**About this exercise**
Without its pictures, the listing below is to be transcribed exactly.
━━━━━━━━━━
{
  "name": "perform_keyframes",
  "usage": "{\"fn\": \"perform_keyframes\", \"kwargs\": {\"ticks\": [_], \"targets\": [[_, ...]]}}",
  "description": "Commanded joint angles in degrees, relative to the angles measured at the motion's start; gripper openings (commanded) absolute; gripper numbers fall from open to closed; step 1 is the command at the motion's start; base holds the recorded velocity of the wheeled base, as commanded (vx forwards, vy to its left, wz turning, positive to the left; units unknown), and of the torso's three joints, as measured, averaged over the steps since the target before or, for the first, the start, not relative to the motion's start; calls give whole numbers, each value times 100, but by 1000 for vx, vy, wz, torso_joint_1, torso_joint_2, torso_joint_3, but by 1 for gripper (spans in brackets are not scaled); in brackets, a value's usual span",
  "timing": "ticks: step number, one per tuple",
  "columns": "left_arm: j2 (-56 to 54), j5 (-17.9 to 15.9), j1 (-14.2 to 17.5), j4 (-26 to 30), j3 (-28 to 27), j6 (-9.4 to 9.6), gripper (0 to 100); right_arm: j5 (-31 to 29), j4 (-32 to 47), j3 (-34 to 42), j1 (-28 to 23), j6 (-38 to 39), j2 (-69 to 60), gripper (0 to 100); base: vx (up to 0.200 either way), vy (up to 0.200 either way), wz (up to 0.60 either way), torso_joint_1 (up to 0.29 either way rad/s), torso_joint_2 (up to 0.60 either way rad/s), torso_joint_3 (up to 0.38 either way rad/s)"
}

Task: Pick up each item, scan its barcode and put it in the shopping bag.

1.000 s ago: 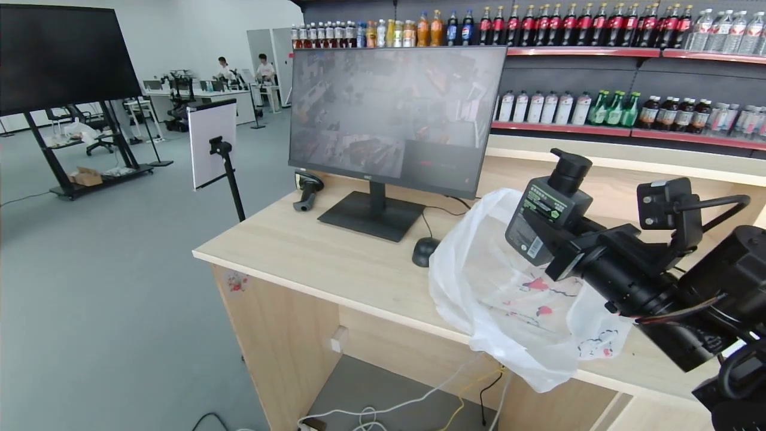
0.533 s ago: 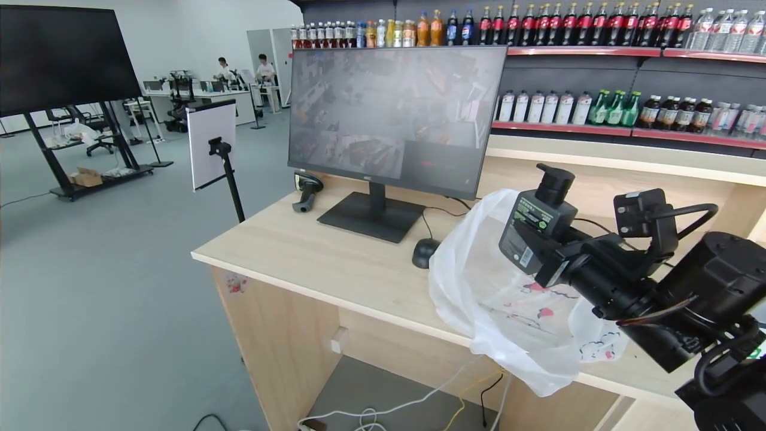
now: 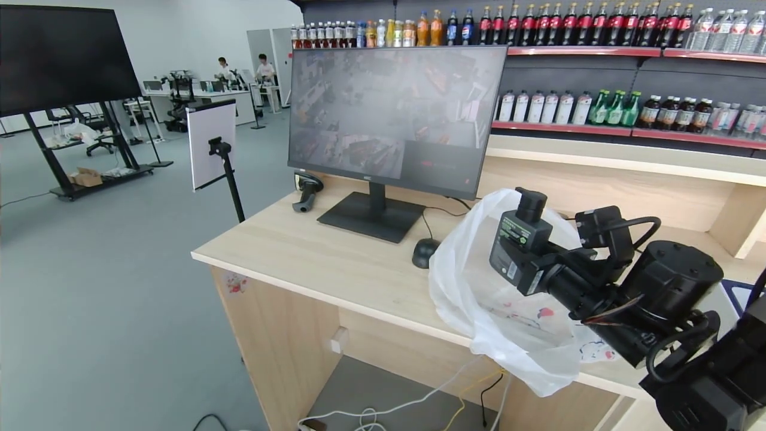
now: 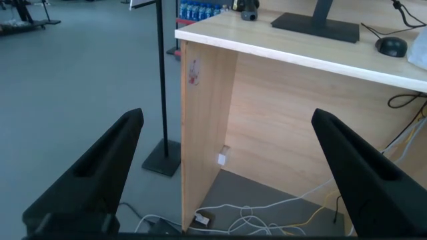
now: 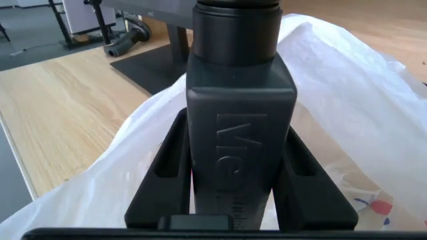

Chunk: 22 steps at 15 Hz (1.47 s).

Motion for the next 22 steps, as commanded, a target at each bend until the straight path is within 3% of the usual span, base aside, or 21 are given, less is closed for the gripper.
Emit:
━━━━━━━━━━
**Answer to this exercise**
{
  "name": "perform_keyframes",
  "usage": "{\"fn\": \"perform_keyframes\", \"kwargs\": {\"ticks\": [_], \"targets\": [[_, ...]]}}",
  "description": "Commanded joint angles in degrees, relative to the angles measured at the motion's start; gripper openings (commanded) absolute; gripper numbers fall from open to closed; step 1 is the command at the motion's start; base holds the recorded velocity of the wheeled base, as commanded (vx forwards, vy to its left, wz turning, positive to the left; units unknown), and of the torso's three joints, as measured, averaged over the steps since the target before or, for the first, the start, not relative to the motion's start; calls give whole numbers, each value times 100, but by 1000 for vx, vy, wz, torso_joint_1, torso_joint_2, torso_joint_3, but by 1 for gripper (spans in brackets are not scaled); in brackets, a value's usual span",
  "timing": "ticks: step number, one per tuple",
  "columns": "left_arm: j2 (-56 to 54), j5 (-17.9 to 15.9), j1 (-14.2 to 17.5), j4 (-26 to 30), j3 (-28 to 27), j6 (-9.4 to 9.6), gripper (0 to 100); right_arm: j5 (-31 to 29), j4 (-32 to 47), j3 (-34 to 42), j1 (-28 to 23), j6 (-38 to 39), j2 (-69 to 60), gripper (0 to 100); base: vx (up to 0.200 either way), vy (up to 0.200 either way), wz (up to 0.60 either way), torso_joint_1 (up to 0.29 either way rad/s), torso_joint_2 (up to 0.60 either way rad/s), torso_joint_3 (up to 0.38 either way rad/s)"
}

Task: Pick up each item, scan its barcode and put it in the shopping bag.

1.000 s ago: 
0.533 s ago: 
now: 
now: 
now: 

Chunk: 22 steps at 15 Hz (1.47 s).

Motion for the next 22 steps, as commanded, a target at each bend until the straight path is within 3% of the usual span, base aside, or 21 are given, less is closed for the gripper.
Emit:

That's the answer, with nothing more to add.